What you should do:
Reproduce the entries shown below only from the line with "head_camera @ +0" down to the line with "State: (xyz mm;", keeping both end lines and copying each one exactly.

Provided entries:
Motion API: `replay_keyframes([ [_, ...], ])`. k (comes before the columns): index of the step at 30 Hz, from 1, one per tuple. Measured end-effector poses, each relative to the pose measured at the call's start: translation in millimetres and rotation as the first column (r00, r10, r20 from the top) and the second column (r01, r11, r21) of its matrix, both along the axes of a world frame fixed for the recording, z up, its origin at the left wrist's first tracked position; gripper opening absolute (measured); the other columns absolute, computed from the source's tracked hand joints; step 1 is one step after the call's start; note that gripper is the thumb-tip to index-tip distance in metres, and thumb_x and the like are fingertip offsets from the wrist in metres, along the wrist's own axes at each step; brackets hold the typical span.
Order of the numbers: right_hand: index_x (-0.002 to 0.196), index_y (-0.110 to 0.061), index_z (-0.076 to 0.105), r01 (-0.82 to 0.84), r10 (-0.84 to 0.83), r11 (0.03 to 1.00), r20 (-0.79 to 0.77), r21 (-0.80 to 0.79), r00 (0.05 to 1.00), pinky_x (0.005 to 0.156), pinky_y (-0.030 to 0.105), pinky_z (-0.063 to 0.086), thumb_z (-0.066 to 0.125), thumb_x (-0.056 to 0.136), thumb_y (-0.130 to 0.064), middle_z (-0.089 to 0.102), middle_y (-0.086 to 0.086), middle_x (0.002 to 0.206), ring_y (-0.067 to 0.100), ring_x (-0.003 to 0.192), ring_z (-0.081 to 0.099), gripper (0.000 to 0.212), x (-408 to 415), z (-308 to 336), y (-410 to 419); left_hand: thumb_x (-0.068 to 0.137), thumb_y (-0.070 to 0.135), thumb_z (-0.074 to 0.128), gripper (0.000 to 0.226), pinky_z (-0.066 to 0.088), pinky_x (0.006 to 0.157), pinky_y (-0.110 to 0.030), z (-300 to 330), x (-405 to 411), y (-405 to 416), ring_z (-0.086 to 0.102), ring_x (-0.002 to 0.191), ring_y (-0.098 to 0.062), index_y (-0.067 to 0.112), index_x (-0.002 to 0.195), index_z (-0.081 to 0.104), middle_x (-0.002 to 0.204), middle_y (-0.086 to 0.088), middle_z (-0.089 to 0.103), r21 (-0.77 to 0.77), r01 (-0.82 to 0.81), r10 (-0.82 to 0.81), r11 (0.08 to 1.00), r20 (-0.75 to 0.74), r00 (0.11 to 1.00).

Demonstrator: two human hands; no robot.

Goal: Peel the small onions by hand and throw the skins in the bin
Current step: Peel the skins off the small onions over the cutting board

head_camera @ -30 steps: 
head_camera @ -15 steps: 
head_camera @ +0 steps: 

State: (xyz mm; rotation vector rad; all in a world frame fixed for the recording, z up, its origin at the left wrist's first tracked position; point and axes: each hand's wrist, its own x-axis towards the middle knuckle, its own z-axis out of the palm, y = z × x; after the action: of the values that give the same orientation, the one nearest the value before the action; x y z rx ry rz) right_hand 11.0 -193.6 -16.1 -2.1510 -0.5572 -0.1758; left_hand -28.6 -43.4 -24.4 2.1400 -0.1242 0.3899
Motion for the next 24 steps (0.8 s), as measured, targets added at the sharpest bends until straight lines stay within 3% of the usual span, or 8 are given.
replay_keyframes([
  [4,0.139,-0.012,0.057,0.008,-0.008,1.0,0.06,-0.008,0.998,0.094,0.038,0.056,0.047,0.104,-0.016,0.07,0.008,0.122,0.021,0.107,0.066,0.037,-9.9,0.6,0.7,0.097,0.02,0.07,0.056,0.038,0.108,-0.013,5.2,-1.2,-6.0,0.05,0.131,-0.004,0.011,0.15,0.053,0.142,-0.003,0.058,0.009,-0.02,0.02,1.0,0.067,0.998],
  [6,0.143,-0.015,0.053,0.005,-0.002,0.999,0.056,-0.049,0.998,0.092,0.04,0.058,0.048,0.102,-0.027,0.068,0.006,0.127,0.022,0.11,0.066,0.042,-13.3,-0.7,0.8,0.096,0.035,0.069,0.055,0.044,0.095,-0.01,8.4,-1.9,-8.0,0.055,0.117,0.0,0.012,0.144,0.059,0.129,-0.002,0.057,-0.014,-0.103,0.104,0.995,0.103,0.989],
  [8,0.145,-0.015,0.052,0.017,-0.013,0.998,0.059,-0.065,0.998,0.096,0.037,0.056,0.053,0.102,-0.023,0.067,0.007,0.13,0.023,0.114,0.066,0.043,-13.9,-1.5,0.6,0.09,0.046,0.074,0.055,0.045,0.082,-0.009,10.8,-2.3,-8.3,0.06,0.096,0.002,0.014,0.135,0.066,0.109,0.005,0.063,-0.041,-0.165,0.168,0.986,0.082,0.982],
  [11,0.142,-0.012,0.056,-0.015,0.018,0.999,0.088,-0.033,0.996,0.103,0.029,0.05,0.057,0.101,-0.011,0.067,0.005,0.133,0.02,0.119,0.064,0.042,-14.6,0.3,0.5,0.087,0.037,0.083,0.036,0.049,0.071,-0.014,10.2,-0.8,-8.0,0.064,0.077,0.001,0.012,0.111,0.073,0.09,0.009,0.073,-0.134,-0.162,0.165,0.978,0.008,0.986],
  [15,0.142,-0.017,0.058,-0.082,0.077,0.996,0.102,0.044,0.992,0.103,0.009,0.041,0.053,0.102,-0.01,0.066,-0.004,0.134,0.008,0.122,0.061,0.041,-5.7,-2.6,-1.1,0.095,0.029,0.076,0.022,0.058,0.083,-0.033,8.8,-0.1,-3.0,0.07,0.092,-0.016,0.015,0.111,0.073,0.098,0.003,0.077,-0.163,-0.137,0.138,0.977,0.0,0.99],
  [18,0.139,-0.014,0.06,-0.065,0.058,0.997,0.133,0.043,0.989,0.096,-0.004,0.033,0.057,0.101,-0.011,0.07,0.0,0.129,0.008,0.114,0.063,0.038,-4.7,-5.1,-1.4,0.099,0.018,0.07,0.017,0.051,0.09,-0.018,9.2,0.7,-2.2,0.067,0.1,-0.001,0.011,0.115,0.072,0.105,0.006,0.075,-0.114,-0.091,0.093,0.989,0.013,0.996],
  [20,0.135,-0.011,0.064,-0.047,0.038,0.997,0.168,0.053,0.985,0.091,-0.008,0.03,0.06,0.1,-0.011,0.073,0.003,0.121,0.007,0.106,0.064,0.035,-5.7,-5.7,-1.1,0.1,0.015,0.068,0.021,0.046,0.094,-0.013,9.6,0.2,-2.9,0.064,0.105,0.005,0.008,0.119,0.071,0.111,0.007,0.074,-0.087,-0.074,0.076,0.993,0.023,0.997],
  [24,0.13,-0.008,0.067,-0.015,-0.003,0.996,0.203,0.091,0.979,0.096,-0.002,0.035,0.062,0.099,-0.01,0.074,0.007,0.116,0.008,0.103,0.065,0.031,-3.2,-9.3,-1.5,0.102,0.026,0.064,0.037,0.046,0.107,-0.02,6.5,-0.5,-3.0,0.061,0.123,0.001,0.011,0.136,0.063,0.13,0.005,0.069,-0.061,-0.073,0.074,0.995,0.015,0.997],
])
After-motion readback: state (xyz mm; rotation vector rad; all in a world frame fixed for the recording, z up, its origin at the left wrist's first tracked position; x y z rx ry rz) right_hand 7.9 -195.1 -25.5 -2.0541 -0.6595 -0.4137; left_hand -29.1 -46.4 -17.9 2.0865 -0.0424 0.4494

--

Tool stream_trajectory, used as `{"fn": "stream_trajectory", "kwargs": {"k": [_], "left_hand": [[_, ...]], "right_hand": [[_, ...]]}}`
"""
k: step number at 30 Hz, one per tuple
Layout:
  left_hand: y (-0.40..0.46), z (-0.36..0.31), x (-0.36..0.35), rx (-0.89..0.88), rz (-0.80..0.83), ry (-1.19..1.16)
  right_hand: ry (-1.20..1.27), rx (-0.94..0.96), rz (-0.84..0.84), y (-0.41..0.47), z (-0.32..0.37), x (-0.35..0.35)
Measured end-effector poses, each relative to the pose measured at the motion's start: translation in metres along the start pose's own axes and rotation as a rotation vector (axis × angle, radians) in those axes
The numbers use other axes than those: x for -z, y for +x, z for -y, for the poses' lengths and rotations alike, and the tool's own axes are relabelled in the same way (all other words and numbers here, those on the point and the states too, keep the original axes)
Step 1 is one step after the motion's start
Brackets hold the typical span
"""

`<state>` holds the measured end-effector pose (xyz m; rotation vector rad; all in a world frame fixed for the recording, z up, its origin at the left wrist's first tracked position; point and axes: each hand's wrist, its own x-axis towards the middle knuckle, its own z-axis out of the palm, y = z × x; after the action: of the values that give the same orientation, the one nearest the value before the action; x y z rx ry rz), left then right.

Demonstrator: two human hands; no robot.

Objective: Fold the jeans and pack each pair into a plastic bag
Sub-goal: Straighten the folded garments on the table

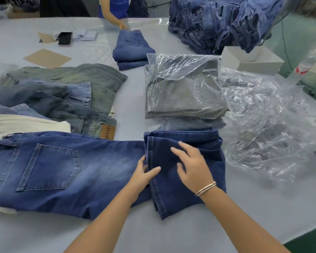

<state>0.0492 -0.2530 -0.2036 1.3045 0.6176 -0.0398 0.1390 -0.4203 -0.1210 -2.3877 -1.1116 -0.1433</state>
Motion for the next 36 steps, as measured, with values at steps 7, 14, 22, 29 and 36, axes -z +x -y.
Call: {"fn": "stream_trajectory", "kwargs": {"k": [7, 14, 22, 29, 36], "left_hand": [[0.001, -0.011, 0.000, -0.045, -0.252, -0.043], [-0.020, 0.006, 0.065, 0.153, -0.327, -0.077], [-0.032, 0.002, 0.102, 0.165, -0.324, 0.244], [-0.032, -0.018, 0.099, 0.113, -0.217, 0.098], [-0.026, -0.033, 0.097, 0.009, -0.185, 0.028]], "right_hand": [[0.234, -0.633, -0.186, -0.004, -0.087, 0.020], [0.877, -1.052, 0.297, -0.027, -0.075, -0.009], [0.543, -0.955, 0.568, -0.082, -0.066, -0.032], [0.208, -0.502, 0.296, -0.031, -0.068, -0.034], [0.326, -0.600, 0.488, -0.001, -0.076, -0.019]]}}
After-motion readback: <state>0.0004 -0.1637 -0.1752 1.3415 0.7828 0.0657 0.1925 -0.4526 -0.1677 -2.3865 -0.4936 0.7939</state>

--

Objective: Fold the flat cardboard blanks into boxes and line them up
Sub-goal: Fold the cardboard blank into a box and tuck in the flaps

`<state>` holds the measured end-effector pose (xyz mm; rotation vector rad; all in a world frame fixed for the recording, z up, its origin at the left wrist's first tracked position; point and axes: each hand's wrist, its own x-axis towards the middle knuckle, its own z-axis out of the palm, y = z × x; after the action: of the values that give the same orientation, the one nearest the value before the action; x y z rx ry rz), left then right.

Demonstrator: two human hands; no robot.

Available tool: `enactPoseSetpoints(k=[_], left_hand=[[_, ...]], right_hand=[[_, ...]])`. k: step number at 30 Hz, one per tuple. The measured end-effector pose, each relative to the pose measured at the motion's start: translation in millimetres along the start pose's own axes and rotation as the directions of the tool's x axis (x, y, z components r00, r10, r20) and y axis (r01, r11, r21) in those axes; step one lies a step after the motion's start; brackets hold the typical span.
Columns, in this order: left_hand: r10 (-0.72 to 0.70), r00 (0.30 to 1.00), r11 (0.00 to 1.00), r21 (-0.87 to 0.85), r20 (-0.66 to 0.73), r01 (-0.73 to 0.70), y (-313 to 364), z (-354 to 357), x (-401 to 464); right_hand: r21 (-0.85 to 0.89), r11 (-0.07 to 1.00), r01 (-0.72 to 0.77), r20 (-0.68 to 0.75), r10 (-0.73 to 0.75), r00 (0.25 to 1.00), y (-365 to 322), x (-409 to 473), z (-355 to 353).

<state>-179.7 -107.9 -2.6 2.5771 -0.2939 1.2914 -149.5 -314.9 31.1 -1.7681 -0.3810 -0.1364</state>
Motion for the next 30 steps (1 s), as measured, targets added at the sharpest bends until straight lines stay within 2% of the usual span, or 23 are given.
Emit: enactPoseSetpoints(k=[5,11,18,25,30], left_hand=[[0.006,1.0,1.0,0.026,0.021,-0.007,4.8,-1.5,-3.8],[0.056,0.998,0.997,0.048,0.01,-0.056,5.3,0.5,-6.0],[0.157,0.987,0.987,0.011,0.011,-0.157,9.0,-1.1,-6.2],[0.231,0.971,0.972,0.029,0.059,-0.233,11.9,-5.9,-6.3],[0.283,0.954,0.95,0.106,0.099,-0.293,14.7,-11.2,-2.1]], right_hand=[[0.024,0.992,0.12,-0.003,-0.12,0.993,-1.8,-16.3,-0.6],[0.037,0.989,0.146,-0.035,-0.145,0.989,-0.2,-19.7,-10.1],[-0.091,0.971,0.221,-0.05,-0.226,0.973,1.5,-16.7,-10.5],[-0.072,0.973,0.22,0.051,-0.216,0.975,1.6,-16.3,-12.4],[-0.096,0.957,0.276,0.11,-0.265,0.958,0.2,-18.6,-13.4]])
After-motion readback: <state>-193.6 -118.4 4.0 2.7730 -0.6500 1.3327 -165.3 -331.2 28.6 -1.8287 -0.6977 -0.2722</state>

Task output:
head_camera @ +0 steps: 

State: (xyz mm; rotation vector rad; all in a world frame fixed for the recording, z up, its origin at the left wrist's first tracked position; point and axes: each hand's wrist, its own x-axis towards the middle knuckle, its own z-axis out of the palm, y = z × x; after the action: of the values that give the same orientation, the one nearest the value before the action; x y z rx ry rz) right_hand 11.0 -193.6 -16.1 -2.1510 -0.5572 -0.1758; left_hand -28.6 -43.4 -24.4 2.1400 -0.1242 0.3899

The answer has nothing more to it.